MacIntyre’s virtue ethics enables the reclamation of Jewish ethics in modernity. To start, it allows an appreciation of Jewish thinkers of the past who thought within this paradigm. Moses Maimonides, who, as is well known, was strongly influenced by Aristotle, presents a virtue ethics, which he connects with an account of the commandments and a theology. Presenting the main insight of this approach, in Eight Chapters, he writes, “Know, moreover, that these moral excellences or defects cannot be acquired . . . except by means of the frequent repetition of acts resulting from these qualities, which, practiced during a long period of time, accustoms us to them.” Virtues, dispositions to act and to feel, are inculcated through repeated performance of actions until they become acquired elements of one’s character. The commandments, in Maimonides’ view, are practices for the “the discipline and guidance of the faculties of the soul.” And though he does not make it explicit, such commandments and their virtues are surely understood by Maimonides as enacted within a community and interpreted within a tradition. The ultimate purpose of Maimonides’s virtue ethics is not bound by a tradition and community, however. In imagining one’s practices and virtues cohering into a whole life, one’s exemplar should be God. For, if one fully develops the virtues, one “will reach the highest degree of perfection possible to a human being, thereby approaching God, and sharing in God’s happiness.”

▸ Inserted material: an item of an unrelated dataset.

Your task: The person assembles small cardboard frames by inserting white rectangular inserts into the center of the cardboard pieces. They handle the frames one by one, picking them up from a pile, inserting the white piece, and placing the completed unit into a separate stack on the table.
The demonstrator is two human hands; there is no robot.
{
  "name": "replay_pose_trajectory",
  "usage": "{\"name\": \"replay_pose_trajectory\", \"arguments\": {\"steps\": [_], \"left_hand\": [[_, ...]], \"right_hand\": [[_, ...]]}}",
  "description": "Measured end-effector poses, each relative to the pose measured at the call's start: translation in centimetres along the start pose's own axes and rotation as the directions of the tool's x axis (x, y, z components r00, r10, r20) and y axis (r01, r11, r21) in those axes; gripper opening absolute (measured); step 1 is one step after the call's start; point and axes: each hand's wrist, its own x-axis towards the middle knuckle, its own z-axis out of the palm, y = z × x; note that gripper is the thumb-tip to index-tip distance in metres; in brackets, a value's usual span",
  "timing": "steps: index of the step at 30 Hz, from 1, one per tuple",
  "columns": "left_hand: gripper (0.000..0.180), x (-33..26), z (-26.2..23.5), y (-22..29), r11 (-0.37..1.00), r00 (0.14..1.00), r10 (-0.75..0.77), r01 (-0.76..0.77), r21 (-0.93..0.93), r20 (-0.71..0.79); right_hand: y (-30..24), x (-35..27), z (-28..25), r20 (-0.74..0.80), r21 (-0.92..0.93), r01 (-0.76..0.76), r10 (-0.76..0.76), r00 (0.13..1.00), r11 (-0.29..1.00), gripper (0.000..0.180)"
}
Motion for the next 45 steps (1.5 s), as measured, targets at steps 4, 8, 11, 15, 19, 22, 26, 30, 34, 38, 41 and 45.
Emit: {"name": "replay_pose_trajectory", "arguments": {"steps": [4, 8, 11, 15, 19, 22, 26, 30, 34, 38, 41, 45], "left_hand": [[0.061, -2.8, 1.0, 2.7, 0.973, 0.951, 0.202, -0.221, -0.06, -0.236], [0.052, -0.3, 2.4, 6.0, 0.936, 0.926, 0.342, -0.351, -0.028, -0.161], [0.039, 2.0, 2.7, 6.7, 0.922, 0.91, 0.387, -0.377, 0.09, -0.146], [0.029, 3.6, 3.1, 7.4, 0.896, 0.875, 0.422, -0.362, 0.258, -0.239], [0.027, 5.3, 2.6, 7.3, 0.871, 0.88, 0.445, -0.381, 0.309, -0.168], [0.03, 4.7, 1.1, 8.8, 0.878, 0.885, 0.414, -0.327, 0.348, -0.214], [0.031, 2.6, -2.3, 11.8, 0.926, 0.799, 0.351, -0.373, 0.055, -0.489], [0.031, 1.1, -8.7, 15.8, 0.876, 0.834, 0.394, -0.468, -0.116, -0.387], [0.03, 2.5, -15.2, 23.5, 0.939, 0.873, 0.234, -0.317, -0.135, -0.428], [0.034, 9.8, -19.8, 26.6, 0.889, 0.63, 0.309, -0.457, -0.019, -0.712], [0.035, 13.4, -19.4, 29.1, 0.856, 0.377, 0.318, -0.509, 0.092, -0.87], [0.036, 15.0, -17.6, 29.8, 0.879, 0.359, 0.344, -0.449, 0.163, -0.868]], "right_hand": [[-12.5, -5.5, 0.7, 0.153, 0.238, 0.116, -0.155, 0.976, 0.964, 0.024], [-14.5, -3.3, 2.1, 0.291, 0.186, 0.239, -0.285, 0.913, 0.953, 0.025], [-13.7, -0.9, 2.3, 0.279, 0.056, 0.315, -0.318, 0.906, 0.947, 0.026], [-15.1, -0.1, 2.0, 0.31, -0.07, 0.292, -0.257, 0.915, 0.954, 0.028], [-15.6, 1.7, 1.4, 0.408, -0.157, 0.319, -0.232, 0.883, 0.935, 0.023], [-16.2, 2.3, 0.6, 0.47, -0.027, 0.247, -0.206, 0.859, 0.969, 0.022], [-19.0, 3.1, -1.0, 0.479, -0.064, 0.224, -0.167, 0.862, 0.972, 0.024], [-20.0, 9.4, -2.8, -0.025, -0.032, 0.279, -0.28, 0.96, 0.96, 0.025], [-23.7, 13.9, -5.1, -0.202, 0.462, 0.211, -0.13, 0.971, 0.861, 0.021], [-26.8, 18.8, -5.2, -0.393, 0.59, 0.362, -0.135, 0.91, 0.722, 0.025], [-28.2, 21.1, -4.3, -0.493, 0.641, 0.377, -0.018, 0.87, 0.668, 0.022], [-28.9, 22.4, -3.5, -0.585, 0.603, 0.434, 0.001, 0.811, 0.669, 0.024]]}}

Maimonides illustrates this approach in his commentary on Ethics of our Fathers (3:15), which states, “Everything is according to the multitude of the deed.” Maimonides takes this claim to mean that quantity matters more than quality in the development of the virtues. He considers the question of whether it is better to divide one’s charitable giving among many different individuals or to give a single large sum to a single individual. One could imagine how a Kantian or a Utilitarian would analyze this question. The Kantian would examine it in terms of one’s general obligation to give charity to those in need. The Utilitarian would calculate what would maximize the general happiness and minimize the general pain. Maimonides, in contrast, approaches the question from the perspective of which alternative would best cultivate the virtue of generosity and decides that repeated instances of giving would be most effective in establishing a generous disposition.

Elsewhere Maimonides integrates the virtue of generosity into an account of flourishing that includes Jewish ritual and theology. In discussing how one should apportion one’s spending to fulfill the commandments of Purim, he writes, “It is preferable to spend more on gifts to the poor than on the Purim meal or on presents to friends. For no joy is greater or more glorious than the joy of gladdening the hearts of the poor, the orphans, the widows and the strangers. Indeed, he who causes the hearts of these unfortunates to rejoice emulates the Divine Presence” (Mishneh Torah, “Laws of Purim and Hanukkah,” 2:17). Fulfilling the commandment of matanot le-’evyonim (gifts to the poor) and even prioritizing it over other commandments both expresses and fosters the virtue of generosity. Moreover, in Maimonides’ view, this virtue is central to human flourishing. Generosity enables an individual to achieve divine joy. 

While Maimonides is an example of medieval Jewish virtues ethics, it is not clear that he can serve as a direct model for today. Despite his incisive and inspiring analysis of generosity, patriarchy and elitism pervade other aspects of his thought. Further, the medieval kehillah and the unquestioned authority of mesorah in which he lived and thought has given way to looser Jewish communal structures and personalized Jewish commitments. Nevertheless, the basic structure that he describes remains relevant: Judaism as a tradition of cultivating virtues and pursuing human flourishing within a communally shared practice of commandments, whether they are understood as divinely revealed or socially constructed. The particular virtues and thus the image of human flourishing, however, remain to be developed by present-day Jews and Jewish communities. Certainly, for such flourishing and its constitutive virtues to be Jewish, it must emerge out of interpretation of the Jewish tradition. But, like all interpretation, it will be performed here and now in view of the contemporary Jewish experience, which includes being enmeshed within other moral traditions and social relationships.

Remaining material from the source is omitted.